Кровь отхлынула от его лица.

— Правда? Вы так думаете?

— Не уверена, что могу сузить себя до одного пункта. Позвольте выбрать пять?

— Может, три?

— Идет. — Размышляя, я обычно кусаю ноготь или тереблю прядь волос. Сейчас я заставляю себя держать руки на коленях. Как маленькая леди. — О'кей, прежде всего стабильность.

Его глаза расширяются.

— Вы имеете в виду обязательства?

— Почти.

— А еще? Продолжайте.

— Второй приоритет? Полагаю, это клише, но весьма существенен потенциальный рост.

Он сглатывает.

— Рост потенции?

— О, а еще мне нравится принимать вызов. И возможность созидать.

— Созидать? — Теперь он густо краснеет. — Что-то вроде… сексуальной ролевой игры?

Боже правый! С чего он, черт побери, это взял? Мысленно повторяю свои ответы. О'кей, да. Теперь понятно, что я натворила.

— О нет, — кротко возражаю я. — Это не имеет отношения к сексу. Я вообще не слишком интересуюсь сексом.

— Вообще?

— Секс не в первой пятерке моих приоритетов.

— Странно. — Он прищурился. — Тогда зачем же вы здесь?

Пытаюсь изобразить улыбку. Получается отвратительно — стиснутые зубы, напряженные губы. Будто пытаюсь сдержать отрыжку.

— О, теперь понимаю. — Он откинулся на стуле, но теперь боль в его глазах вспыхнула с такой силой, что едва не брызнули слезы. — Для вас это такая шутка.

— Нет, нет, ничего подобного, — поспешно говорю я, испытывая чувство вины.

— Что же тогда? — резко бросает он.

Я печально качаю головой:

— Позвольте бытье вами откровенной? — Бросаю взгляд на его значок. — Фрэнк[5]!

Делаю паузу. Едва не хихикнув от неожиданного каламбура, все же сдерживаюсь.

— Проблема в вашем вопросе.

— Он больше не кажется вам таким уж хорошим?

— Это замечательный вопрос, но очень трудный, бескомпромиссный. Истина в том, что… — Беспомощно пожимаю плечами. — Истина в том, что свидание и поиск приятеля вообще не важны для меня. Ничуть. Я здесь сегодня только по одной причине: моя подруга Лори убедила меня в том, что это может стать хорошей практикой собеседования. Видите ли, я безработная.

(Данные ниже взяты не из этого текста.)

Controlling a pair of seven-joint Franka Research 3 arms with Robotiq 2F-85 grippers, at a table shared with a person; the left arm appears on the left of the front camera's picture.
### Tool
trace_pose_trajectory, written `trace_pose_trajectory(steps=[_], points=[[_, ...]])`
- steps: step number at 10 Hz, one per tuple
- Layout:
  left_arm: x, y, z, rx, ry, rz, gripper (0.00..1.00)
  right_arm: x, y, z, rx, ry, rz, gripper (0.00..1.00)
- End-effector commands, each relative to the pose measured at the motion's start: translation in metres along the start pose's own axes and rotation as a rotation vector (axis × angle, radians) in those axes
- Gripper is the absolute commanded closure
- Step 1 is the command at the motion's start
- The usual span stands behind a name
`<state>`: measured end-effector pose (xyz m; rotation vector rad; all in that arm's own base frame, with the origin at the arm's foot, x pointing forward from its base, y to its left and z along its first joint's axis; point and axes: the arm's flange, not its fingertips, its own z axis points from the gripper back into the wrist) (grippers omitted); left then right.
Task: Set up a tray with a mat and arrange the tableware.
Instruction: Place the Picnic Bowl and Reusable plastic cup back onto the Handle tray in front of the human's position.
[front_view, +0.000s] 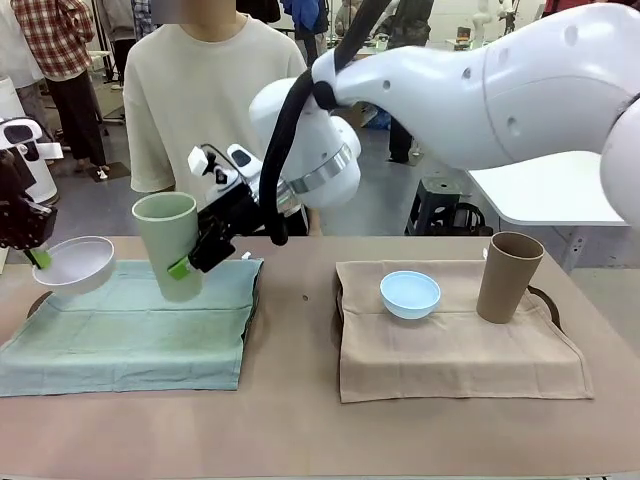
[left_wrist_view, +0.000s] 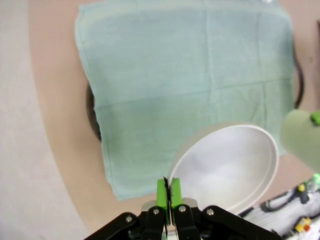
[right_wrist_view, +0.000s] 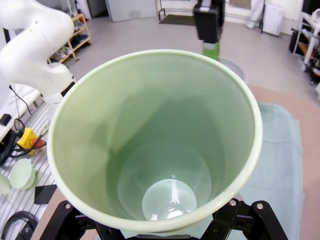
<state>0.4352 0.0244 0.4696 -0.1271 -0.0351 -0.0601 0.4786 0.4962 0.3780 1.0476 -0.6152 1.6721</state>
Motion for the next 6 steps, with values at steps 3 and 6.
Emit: trace_pose_trajectory(steps=[3, 6], points=[[0.0043, 0.0012, -0.01, 0.013, -0.003, 0.005, 0.97, -0.0074, -0.0006, -0.0067, 0.008, 0.0, -0.011, 0.16], [0.0043, 0.0012, -0.01, 0.013, -0.003, 0.005, 0.97, -0.0074, -0.0006, -0.0067, 0.008, 0.0, -0.011, 0.16]])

Я почти ждала, что он издаст крик отвращения: «Ф-фу-у». Но вместо этого его плечи поникли, и он подсел чуть ближе ко мне.

— Давно ли это?

— Шесть месяцев.

— Это ничего. Один мой приятель сидел без работы год. Я сам полгода был безработным, пока не начал действовать на свой страх и риск.

— А чем вы занимаетесь?

— Я звукоинженер.

Отлично, очень хорошо.

— Слушайте, Фрэнк. — Я маню его пальцем.

Он придвигается ко мне и наклоняет голову.

— Справа от меня сидит моя подруга Лори, — шепчу я. — Она работает в киноиндустрии. Вы видели «Позорное шествие»?

— Да, в прошлую пятницу, — шепчет он. — Нормально.

Не говорите «нормально». Скажите ей, что вам понравилось. Это ее первый опыт работы как помощника продюсера.

— О, понял.

— И если окажется, что вам это интересно, пригласите ее поужинать в «Голубую ленту». Это любимый ресторан Лори.

Он с благодарностью улыбается. Звучит свисток, знаменуя окончание раунда. Мужчины встают и меняются местами. Когда Лори бросает на меня вопросительный взгляд, я незаметно показываю ей большой палец.

Грузовой лифт поднимает меня и выгружает прямо на просторном, залитом солнцем чердаке — декорации квартиры. Когда я думаю о декорациях, в воображении возникают грузы, штанги, блоки, деревянные балки, картонные фасады и ослепляющие прожектора. «Декорация» означает «фальшивый, ненастоящий». И это, безусловно, самая ненастоящая квартира из всех, что я прежде видела. Деревянные полы, высокие потолки, эркеры — даже стены выкрашены в цвете причудливым названием. Что-то вроде «Сангины». Или «Пылающей Сиенны».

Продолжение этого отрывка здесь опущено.